EXERCISE DIRECTIONS » Bring together copies of the lines in the data below that contain the word "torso".

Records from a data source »
>>>>>

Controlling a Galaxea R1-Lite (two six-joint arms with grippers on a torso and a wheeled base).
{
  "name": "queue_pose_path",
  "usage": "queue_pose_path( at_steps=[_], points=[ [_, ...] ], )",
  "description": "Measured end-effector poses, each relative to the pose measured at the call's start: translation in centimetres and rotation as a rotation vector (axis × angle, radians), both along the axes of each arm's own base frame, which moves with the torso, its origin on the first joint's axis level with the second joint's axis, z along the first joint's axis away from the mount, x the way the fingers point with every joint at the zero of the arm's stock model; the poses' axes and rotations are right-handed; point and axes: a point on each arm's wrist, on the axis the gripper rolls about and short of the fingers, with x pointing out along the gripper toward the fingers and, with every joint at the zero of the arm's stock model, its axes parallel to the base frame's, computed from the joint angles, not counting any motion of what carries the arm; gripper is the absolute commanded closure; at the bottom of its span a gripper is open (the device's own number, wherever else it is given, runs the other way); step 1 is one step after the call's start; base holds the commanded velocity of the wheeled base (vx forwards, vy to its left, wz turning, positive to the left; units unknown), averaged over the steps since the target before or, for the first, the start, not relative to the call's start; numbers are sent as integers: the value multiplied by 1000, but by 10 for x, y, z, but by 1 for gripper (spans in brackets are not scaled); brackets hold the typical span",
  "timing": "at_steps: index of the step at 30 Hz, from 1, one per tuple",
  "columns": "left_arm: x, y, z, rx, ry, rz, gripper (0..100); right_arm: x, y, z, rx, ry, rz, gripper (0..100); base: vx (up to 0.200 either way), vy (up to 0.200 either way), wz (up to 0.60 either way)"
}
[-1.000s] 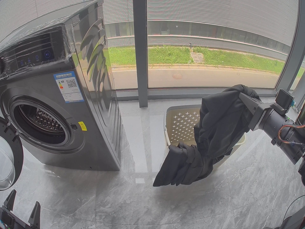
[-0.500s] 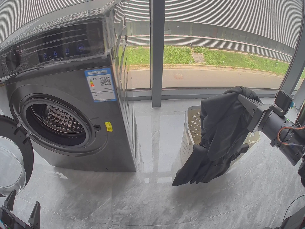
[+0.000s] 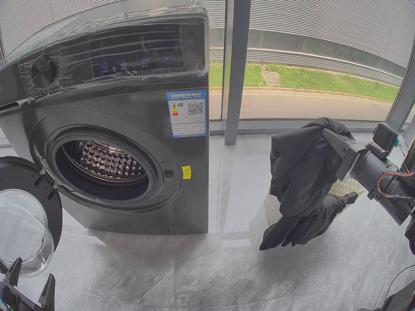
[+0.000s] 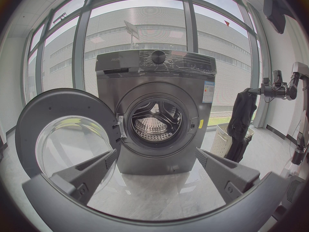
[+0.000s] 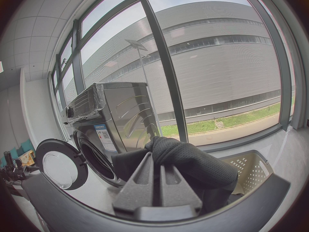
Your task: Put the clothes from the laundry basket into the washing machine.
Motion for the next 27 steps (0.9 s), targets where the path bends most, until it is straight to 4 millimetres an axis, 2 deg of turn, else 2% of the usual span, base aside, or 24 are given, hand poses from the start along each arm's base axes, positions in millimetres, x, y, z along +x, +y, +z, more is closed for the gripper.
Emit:
queue_pose_path(
  at_steps=[4, 13, 25, 27],
  points=[
    [0, 0, 0, 0, 0, -1, 0, 0, 0, 0, -1, 2, 2, 100, 0, 0, 0],
    [0, 0, 0, -2, 1, -1, 0, -1, 0, -1, -2, 3, 5, 100, -200, 0, 0],
    [0, 0, 0, -1, 1, -2, 0, -1, 1, -3, -7, 10, 11, 100, 0, 0, 0],
    [0, 0, 0, -1, 1, -4, 0, -1, 1, -3, -7, 9, 14, 100, 0, 200, 0]
  ],
)
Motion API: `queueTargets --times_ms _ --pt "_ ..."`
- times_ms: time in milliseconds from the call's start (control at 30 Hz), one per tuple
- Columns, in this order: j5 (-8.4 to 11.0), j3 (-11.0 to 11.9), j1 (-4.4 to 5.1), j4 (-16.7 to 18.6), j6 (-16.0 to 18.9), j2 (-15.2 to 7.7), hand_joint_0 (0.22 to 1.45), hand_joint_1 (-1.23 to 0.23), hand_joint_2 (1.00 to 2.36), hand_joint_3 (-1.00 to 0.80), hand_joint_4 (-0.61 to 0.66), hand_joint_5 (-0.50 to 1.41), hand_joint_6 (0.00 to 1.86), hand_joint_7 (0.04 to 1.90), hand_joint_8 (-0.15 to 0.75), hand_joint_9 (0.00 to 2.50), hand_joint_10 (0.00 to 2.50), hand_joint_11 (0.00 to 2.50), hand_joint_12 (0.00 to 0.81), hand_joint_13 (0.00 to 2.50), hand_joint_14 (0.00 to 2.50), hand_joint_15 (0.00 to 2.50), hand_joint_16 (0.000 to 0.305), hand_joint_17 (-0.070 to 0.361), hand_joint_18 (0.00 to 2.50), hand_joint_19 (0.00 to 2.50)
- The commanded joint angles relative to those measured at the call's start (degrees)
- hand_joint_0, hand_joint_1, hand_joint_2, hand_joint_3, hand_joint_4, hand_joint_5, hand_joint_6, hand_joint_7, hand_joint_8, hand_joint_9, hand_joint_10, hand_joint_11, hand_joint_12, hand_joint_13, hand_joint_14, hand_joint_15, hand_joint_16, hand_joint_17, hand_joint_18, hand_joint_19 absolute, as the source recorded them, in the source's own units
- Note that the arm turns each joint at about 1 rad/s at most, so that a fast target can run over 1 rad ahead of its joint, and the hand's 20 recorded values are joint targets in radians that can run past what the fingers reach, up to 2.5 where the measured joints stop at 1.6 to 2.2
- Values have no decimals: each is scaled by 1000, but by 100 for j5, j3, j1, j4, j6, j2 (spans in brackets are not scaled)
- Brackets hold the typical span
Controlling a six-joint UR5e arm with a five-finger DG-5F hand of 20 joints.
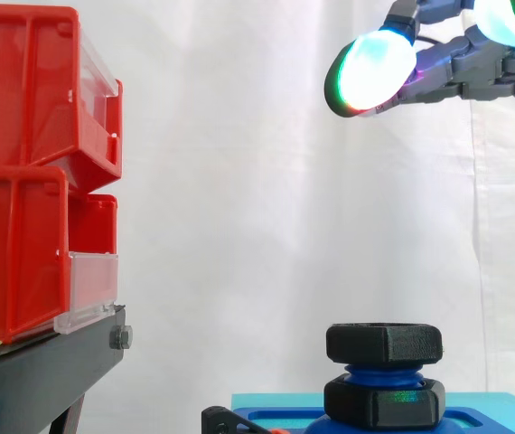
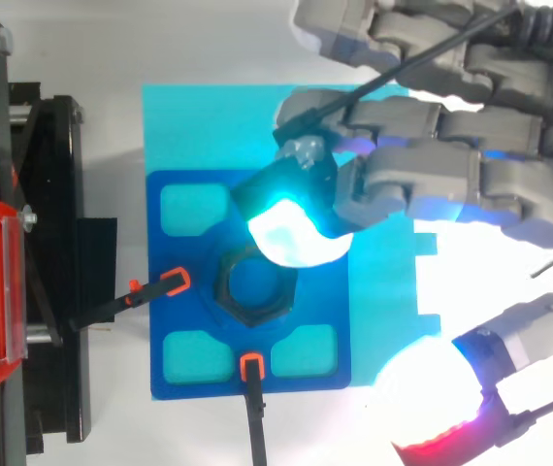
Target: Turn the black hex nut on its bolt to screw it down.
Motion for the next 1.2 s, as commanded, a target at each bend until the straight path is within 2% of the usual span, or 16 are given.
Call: queueTargets --times_ms 0,133,200,267,300,367,533,567,600,700,800,833,900,933,1067,1167 --pt "-218 0 26 13 -391 -9 440 -432 1000 -500 154 -50 504 991 249 514 0 0 346 198 0 0 50 112 0 161" --pt "-271 35 70 -31 -479 -9 441 -430 1000 -500 160 -39 505 1041 254 536 0 0 346 211 0 0 49 111 0 166" --pt "-262 141 87 -172 -506 -106 443 -427 1000 -500 161 -36 505 1048 256 541 0 0 345 217 0 0 49 111 0 171" --pt "-289 378 87 -401 -523 -264 447 -415 1000 -500 164 -35 505 1068 257 545 0 0 345 229 0 0 49 109 0 168" --pt "-341 633 87 -735 -549 -475 448 -412 1000 -500 165 -33 505 1078 260 563 0 0 345 241 0 0 49 109 4 175" --pt "-412 932 87 -1007 -629 -677 450 -408 1000 -500 164 -32 505 1076 260 573 0 0 346 245 0 0 49 109 14 175" --pt "-535 1503 78 -1376 -892 -993 455 -390 1000 -500 154 -30 505 1084 261 595 0 0 345 260 0 0 48 108 46 189" --pt "-596 1679 52 -1455 -945 -1134 456 -388 1000 -500 160 -30 505 1083 261 607 1 0 345 266 0 0 48 108 55 188" --pt "-631 1732 52 -1482 -954 -1169 457 -386 1000 -500 150 -30 505 1082 261 607 2 0 345 268 0 0 48 108 58 196" --pt "-702 1758 78 -1455 -954 -1178 461 -384 1000 -500 146 -28 505 1080 257 615 1 0 341 275 0 0 47 107 67 201" --pt "-781 1758 96 -1473 -1253 -1178 464 -381 1000 -500 130 -28 505 1080 255 625 0 5 339 289 0 0 47 106 85 210" --pt "-798 1758 113 -1464 -1534 -1178 466 -380 1000 -500 136 -28 505 1084 255 638 0 11 339 291 0 0 47 106 87 210" --pt "-816 1758 122 -1455 -1657 -1178 468 -377 1000 -500 129 -27 505 1077 256 641 0 5 338 296 0 0 47 105 104 215" --pt "-834 1758 131 -1473 -1745 -1274 468 -377 1000 -500 134 -27 505 1076 255 641 0 11 338 297 0 0 47 105 104 214" --pt "-878 1767 157 -1464 -1762 -1459 472 -371 1000 -500 125 -25 505 1084 254 656 0 9 337 308 0 0 46 104 116 232" --pt "-1027 1819 175 -1438 -1762 -1565 474 -365 1000 -500 120 -21 505 1088 251 673 0 28 334 320 0 0 46 103 133 239"
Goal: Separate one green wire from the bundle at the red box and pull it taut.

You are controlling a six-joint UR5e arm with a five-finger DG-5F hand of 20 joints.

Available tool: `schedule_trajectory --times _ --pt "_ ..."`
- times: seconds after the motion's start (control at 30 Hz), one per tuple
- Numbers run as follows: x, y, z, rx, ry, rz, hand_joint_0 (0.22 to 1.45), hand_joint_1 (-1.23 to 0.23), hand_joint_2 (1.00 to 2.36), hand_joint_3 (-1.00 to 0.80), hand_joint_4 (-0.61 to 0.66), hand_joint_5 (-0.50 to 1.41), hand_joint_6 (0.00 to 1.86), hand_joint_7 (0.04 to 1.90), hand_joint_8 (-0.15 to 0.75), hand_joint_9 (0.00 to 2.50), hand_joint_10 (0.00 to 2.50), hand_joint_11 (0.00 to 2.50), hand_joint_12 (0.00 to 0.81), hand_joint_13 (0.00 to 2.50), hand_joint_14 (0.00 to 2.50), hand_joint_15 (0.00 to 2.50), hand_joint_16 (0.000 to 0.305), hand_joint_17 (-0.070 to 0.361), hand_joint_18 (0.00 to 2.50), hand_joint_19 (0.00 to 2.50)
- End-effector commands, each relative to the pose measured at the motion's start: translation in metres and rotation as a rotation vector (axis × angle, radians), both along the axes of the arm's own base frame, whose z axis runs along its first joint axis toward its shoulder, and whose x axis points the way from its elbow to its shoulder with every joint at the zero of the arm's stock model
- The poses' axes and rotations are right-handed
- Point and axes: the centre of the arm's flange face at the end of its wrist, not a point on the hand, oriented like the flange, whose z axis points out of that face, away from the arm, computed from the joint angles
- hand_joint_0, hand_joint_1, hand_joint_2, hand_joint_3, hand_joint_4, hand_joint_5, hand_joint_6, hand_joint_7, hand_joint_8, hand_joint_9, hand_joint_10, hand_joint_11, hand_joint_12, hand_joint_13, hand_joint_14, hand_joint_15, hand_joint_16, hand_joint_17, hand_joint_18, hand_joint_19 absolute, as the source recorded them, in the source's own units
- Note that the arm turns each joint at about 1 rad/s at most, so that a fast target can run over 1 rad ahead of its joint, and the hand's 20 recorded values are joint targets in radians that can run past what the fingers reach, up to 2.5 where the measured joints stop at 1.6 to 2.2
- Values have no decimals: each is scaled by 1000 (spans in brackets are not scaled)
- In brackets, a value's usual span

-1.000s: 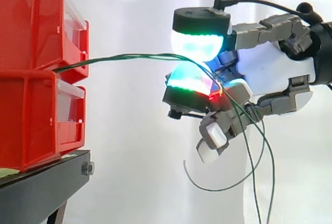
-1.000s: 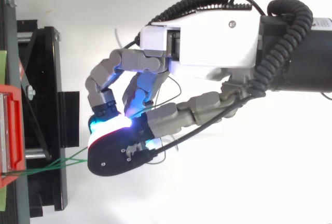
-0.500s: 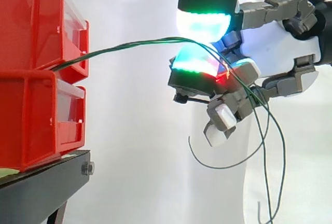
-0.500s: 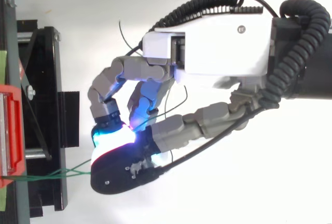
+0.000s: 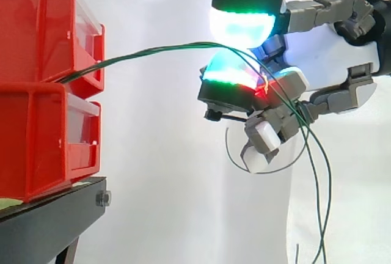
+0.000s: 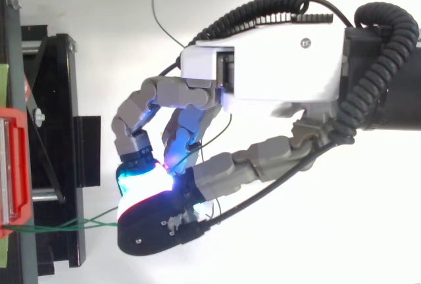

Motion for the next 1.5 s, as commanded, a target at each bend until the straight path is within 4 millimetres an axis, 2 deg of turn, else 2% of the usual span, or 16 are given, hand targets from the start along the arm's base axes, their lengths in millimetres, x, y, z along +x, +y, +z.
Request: schedule_trajectory --times 0.0,0.2,0.4,0.53,0.9,0.97,1.13,1.37,1.47 --pt "0 0 0 3 0 -1 661 -732 1025 -219 136 -217 908 1049 328 1131 25 1246 433 907 21 610 62 140 774 442" --pt "1 0 2 12 -4 -4 656 -734 1026 -188 46 -204 899 1066 315 1122 27 1162 424 846 22 548 61 136 743 418" --pt "2 0 24 5 -23 -4 680 -766 1024 -208 -69 -196 888 1103 310 1091 29 1080 423 781 19 507 59 132 688 400" --pt "1 -1 24 2 -14 -13 694 -777 1022 -242 -109 -195 886 1096 301 1074 29 1061 420 757 19 503 58 131 658 398" --pt "1 -2 -3 78 -22 -65 698 -785 1022 -235 -137 -193 882 1108 296 1086 29 1050 415 749 19 498 58 131 638 401" --pt "3 0 -9 142 -37 -74 698 -785 1022 -233 -141 -192 883 1101 293 1086 28 1040 417 749 18 497 58 131 637 401" --pt "5 1 -14 234 -64 -90 697 -784 1023 -227 -114 -193 883 1107 301 1100 27 1062 418 748 18 500 59 132 631 395" --pt "5 4 -16 328 -60 -104 698 -778 1022 -227 -97 -195 884 1115 287 1184 26 1309 420 791 19 548 59 134 632 397" --pt "4 6 -17 383 -58 -112 695 -773 1022 -223 -95 -195 886 1118 299 1067 22 1280 415 816 21 572 60 134 637 389"
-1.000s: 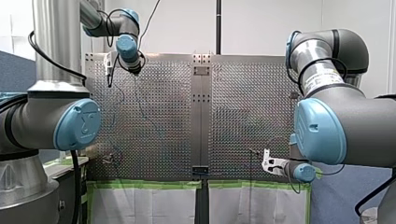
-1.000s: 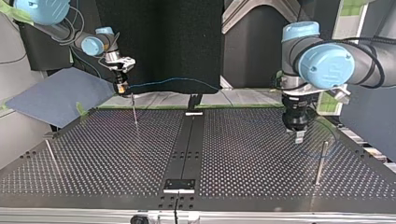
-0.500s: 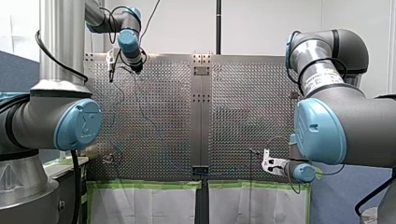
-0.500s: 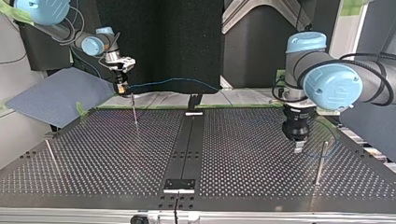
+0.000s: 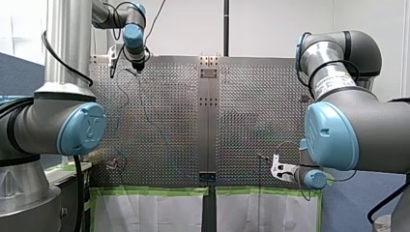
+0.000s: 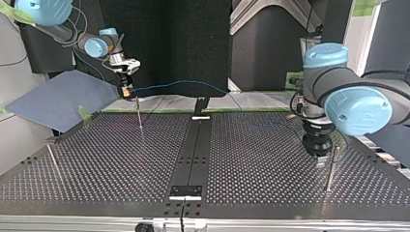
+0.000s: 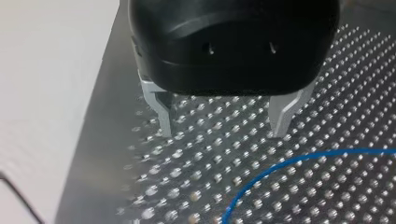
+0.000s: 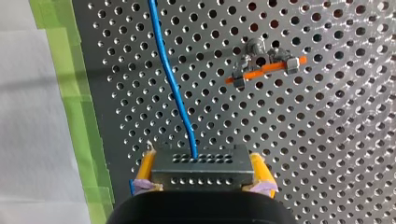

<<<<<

RESPONSE TO THE TASK »
Controlling a Galaxea R1-Lite (two six-joint arms with grippers on a torso and a wheeled base).
  "description": "Measured end-effector poses, each relative to the pose measured at the call's start: translation in centimetres and rotation as a rotation vector (axis × angle, radians), both along the axes of each arm's own base frame, which moves with the torso, its origin on the first joint's axis level with the second joint's axis, z along the first joint's axis away from the mount, x the way the fingers point with every joint at the zero of the arm's stock model; the poses' axes and rotations are right-handed; point and axes: a point on each arm's wrist, on the axis the gripper rolls about and short of the fingers, with x pointing out along the gripper toward the fingers and, with every joint at the zero of the arm's stock model, its axes parallel to the base frame's, computed from the joint angles, not counting any motion of what carries the arm; gripper is the absolute commanded closure; at the bottom of its span a gripper is open (the device's own number, wherever else it is given, runs the other way); step 1 is one step after the call's start; base holds the commanded velocity of the wheeled base (vx forwards, vy to its left, wz turning, positive to the left; units unknown), averaged over the steps since the target before or, for the first, the start, not relative to the call's start; numbers are sent as integers: the value multiplied by 1000, but by 10 for x, y, z, but by 1 for gripper (spans in brackets are not scaled); brackets hold the typical span",

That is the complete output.